Physical Album Sales Drop Below 1 Million Per Week for the First Time Ever Due to the Coronavirus


With most businesses in the U.S. now shuttered to prevent the spread of the coronavirus, brick-and-mortar record stores were some of the first “non-essential” retail operations to close their doors. And while music fans are being encouraged to support their favorite artists and labels with online purchases, the latest stats show that those haven’t closed the gap left by physical retail.

According to Chart Data, in the week ending March 26, 2020, purchases of physical albums dropped below 1 million in the U.S. for the first time ever since formal tracking began. Nielsen SoundScan began tracking sales data for Nielsen on March 1, 1991.

According to a 2019 mid-year RIAA report, 8.6 million vinyl records made their way into consumers’ hands in the first half of 2019, while CDs shifted 18.6 million units. That’s 36 million in half a year, or 72 million per year if we extrapolate, which would equal approximately 1.38 million units per week.
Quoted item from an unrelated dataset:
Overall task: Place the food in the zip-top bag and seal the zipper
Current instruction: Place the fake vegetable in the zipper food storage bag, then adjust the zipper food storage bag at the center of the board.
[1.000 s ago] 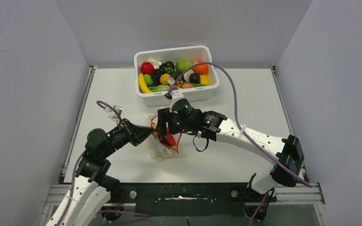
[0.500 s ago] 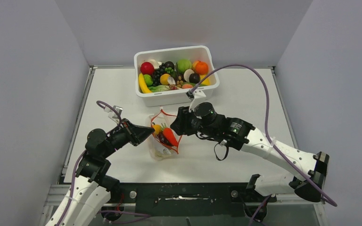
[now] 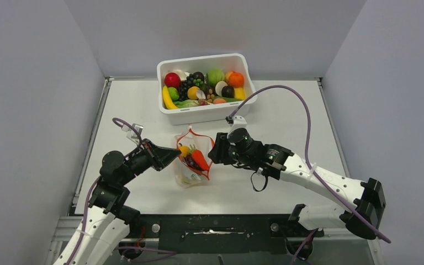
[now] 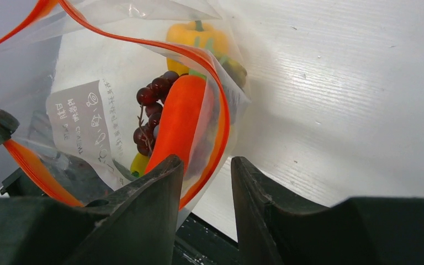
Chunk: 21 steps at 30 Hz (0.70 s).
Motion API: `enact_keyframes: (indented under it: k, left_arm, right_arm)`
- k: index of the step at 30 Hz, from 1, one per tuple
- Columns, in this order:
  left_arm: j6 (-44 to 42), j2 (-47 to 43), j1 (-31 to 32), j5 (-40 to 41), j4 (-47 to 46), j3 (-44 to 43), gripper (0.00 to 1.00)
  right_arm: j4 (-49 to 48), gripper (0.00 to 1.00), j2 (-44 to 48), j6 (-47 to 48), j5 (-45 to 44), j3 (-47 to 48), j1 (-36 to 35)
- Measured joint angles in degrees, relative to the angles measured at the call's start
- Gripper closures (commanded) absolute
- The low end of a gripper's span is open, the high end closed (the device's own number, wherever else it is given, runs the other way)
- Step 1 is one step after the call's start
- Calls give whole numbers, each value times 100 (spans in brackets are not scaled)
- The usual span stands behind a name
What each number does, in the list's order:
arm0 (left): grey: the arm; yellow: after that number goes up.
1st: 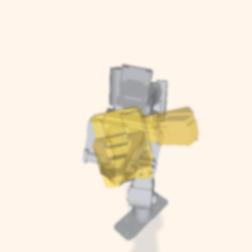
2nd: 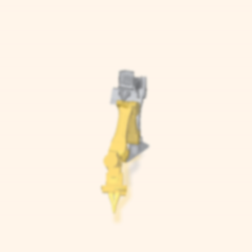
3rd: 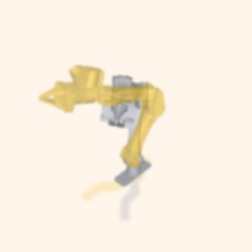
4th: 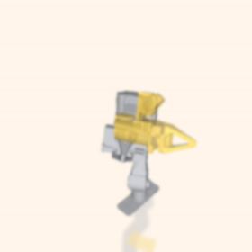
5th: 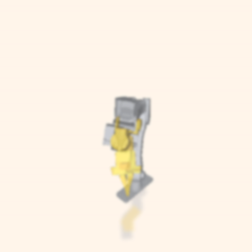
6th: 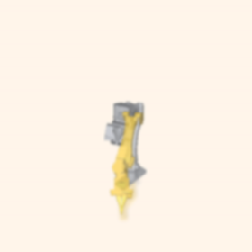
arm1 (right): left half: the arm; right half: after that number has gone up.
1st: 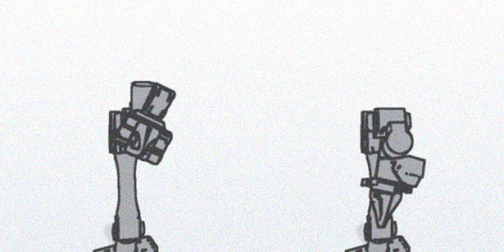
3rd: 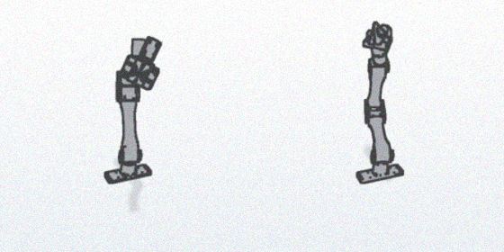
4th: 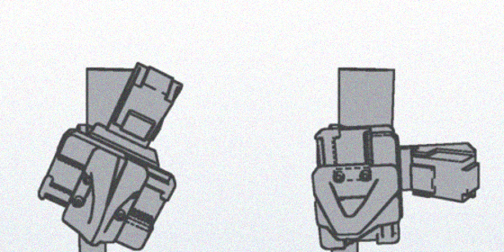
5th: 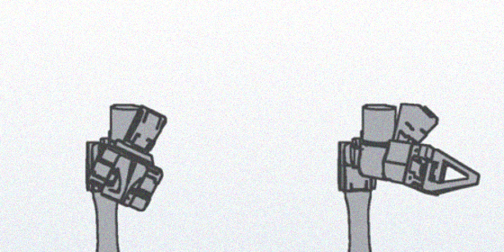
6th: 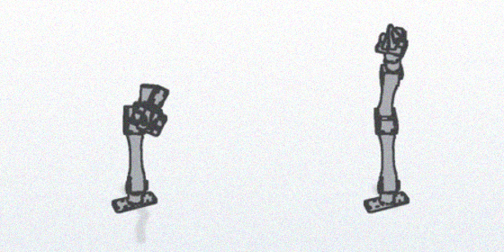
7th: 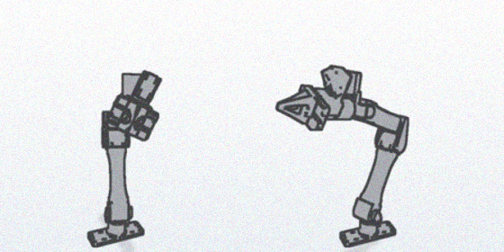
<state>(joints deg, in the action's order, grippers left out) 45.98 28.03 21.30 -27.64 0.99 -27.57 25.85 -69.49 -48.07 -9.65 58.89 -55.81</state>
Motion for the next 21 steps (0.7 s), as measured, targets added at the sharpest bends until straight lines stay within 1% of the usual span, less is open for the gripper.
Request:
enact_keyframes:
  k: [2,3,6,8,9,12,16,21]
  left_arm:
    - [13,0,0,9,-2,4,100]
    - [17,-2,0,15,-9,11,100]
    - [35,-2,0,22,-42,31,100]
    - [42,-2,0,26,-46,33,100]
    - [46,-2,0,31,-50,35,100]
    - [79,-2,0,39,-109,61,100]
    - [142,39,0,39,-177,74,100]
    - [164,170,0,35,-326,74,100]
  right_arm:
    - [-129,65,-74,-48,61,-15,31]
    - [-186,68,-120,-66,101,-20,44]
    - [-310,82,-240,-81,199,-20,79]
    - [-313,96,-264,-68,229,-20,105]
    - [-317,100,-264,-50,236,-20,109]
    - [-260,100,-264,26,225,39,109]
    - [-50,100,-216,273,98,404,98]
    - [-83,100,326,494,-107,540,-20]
Compared to that figure, last week’s numbers represent a drop of roughly 29% from the average week in 2019. Those numbers are likely to continue declining as more parts of the country are forced to go on lockdown and as those who have been laid off have less disposable income (if any).

Meanwhile, streaming revenue has skyrocketed in recent years, with some labels having record years in 2019 as a result of it. Interestingly, despite the fact that we’re all cooped in — or maybe because of it, with no commute time to listen to music — streaming numbers have edged down too since the coronavirus began to take hold en masse, although music streams in the “on demand video” format (YouTube) have been up.

The next few months are going to be a very tough time for the music industry, among all the other businesses facing extreme difficulty. For more on my thoughts on how that might play out in the metal world, read this article.

Let’s hope that some combination of government stimulus grants, loans and ingenuity will be able to keep us all afloat.